Etrafta süren koşuşturma sesleriyle büyükler yemeklerini yemeye çalışıyordu.
"Anne!" diye seslenen küçük oğlan çocuğu masanın yanına geldi. "Bella oyuncağımı aldı!" Sirius'un gri gözleri öfkeyle dalgalanıyordu ve inanılmaz şirindi bu haliyle.
"Sen de onunkini al." dedi Regulus rahat bir tavırla ve tüm gözler ona döndü. "Ne? Haksız mıyım?"
Bianca göz devirdi. "Siri, git odana bak bakalım ne göreceksin." Oğlanın gri gözleri muzipçe ışıldadı ve hızlı hızlı odasına çıktı.
"Süpürgeyi sonra vereceğiz sanıyordum." dedi Tom. Bianca omuz silkti. "Sirius'un aklını çelmemiz lazımdı."
Yukarıdan "Yaşasın be!" diye bir haykırış geldiğinde Andromeda "Bu ne?" diye bağırarak yukarı koşturdu.
"Eyvahlar olsun savaş çıkacak." Birkaç dakika sonra gürültüler ve kavgalar yükseldiğinde Bianca buna dayanamayıp etraflarında bir sessizlik duvarı ördü, sesler kesildi.
"Böyle daha iyi."
"Sen alışkın değilsin tabii böyle şeylere, seninkiler uslu ve sakin." Bir köşede boya yapan ikizleri gösterdi Dorea.

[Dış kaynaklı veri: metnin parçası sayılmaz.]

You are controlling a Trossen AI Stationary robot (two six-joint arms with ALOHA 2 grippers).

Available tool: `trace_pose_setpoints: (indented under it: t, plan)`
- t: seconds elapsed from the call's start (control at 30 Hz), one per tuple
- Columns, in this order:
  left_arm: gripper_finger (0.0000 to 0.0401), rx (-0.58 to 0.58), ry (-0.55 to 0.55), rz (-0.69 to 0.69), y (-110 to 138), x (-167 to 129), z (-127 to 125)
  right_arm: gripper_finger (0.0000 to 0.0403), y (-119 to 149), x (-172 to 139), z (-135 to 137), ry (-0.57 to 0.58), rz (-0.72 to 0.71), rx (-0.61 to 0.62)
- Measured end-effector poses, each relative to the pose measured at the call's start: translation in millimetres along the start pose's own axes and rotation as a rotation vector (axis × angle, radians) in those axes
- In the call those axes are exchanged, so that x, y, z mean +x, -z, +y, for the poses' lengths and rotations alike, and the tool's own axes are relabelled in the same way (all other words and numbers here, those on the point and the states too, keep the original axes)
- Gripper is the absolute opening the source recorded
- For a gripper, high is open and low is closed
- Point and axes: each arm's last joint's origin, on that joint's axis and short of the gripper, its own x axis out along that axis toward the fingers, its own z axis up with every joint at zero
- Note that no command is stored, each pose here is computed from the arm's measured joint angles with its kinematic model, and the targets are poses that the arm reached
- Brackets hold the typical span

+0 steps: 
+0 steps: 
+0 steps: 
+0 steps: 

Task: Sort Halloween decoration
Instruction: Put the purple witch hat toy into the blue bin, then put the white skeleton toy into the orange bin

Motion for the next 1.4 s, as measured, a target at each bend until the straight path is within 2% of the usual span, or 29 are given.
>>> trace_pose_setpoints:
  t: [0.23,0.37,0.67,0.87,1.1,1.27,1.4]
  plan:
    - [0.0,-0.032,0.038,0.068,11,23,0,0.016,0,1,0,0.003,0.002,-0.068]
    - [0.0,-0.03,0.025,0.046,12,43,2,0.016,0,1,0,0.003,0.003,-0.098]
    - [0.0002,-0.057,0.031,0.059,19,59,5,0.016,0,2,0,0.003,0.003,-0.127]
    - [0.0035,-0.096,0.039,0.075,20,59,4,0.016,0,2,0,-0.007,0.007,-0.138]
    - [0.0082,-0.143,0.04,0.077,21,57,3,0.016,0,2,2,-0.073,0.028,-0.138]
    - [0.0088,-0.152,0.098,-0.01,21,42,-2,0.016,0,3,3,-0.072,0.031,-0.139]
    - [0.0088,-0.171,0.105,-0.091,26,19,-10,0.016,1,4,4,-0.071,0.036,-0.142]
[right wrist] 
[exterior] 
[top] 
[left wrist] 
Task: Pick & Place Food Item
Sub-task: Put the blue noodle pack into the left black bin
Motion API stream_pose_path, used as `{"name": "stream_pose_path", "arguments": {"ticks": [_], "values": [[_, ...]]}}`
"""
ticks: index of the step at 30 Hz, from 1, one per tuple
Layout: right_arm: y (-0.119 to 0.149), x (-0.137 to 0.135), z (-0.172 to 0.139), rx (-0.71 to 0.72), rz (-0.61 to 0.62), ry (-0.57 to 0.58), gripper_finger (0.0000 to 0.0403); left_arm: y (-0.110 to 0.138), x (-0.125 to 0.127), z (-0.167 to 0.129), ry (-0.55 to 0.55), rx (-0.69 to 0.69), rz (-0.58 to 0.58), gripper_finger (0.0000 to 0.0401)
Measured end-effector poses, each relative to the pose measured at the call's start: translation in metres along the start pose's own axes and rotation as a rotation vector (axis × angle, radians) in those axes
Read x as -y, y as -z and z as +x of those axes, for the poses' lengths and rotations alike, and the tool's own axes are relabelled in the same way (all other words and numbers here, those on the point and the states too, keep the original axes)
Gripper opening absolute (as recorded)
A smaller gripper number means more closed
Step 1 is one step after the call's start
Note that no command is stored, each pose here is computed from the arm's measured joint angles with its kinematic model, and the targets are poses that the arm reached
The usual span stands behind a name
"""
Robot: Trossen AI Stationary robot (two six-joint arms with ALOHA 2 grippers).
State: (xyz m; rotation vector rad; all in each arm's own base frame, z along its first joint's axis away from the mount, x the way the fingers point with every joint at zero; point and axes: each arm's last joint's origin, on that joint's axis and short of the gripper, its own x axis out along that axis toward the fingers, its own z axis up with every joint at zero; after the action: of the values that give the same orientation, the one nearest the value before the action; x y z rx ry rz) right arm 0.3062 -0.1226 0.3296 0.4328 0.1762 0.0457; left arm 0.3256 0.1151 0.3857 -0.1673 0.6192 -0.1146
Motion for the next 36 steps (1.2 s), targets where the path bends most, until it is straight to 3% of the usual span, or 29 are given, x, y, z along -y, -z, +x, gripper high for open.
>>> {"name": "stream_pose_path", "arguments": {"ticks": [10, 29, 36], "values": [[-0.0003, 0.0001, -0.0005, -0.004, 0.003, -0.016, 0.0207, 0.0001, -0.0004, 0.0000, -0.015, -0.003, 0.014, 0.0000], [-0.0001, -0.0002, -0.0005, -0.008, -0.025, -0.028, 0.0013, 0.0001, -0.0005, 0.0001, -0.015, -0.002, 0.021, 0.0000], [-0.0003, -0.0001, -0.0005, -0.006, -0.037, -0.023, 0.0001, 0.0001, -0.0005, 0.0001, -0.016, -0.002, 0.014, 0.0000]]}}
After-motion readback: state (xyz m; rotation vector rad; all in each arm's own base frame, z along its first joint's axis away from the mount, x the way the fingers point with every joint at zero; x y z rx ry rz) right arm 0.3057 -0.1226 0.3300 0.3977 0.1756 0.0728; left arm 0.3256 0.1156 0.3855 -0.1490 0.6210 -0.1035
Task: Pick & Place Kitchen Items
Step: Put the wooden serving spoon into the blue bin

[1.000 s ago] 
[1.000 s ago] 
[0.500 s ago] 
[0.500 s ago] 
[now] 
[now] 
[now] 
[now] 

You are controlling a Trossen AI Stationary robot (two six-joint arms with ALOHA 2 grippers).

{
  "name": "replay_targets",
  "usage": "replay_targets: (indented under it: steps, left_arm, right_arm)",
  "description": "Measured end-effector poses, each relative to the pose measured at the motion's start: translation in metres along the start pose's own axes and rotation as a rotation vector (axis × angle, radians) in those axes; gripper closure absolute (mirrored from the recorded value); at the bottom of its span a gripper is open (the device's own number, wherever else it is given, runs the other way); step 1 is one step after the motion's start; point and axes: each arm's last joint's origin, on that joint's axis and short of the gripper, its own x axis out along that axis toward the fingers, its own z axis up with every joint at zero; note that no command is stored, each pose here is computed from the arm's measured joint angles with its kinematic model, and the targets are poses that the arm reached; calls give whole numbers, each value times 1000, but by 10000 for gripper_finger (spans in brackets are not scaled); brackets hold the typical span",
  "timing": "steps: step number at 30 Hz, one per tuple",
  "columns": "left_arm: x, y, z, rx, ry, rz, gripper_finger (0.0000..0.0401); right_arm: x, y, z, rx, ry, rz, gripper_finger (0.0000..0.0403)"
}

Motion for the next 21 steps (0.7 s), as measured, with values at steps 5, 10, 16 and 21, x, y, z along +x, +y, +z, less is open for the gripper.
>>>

"Lordunuzun çocukları çünkü. Yaramaz olmalarını mı bekliyordun sahiden?" Çocuklarına gülümsedi.
"Lord nerede? Bu gün gelecek sanıyordum." Bianca yanındaki boş sandalyeye bakıp iç çekti. "Gelecek. Joseph ile görüşmesi var."
"Hogwarts meselesi mi?" Bianca yüzünü ekşitti. "Çocukların gitmesi yakın ya, bir sorun olup olmadığını kontrol ediyor hala."
Walburga kıskançlık dolu bir sesle "Ne tuhaf, Karanlık Lord çocuklarına inanılmaz değer veriyor." dedi.
"Kimsenin görmesine izin vermediği bir yanı var Lordun, sadece benim gördüğüm." Bianca kocasının hayaliyle gülümsedi. Onu son zamanlarda eskisi kadar sık görmemeye başlamıştı işlerden dolayı.
"Karanlık Lord geldi, efendim." Kreacher'ın duyurusunu duyan Bianca yemek masasından kalkıp kocasına baktı. Masmavi gözlerinde yorgunluk vardı ve çok yakışıklı gözüküyordu.
Hızlıca atılıp kollarını boynuna sardı ve onu tutkuyla öptü. Tom'un karşılığını alması uzun sürmemişti. Ailesinin önündeki bu sevgi gösterisini fazla uzatmadılar. Tom geri çekilip kadının saçlarını okşadı ve sonra çocuklarına döndü.
Kızının saçlarına öpücük bırakırken oğlunun saçlarını karıştırdı. Yemeğe oturmak için paltosunu çıkarırken Bianca aşkla onu izliyordu, her bir zerresinden asalet akan Slytherin varisini.
"Seni özledim." dedi kocası yanına oturunca. Tom çapkınca gülümsedi bir saniyeliğine ve hemen kayboldu. "Ben de seni. Güzel bir haberim var."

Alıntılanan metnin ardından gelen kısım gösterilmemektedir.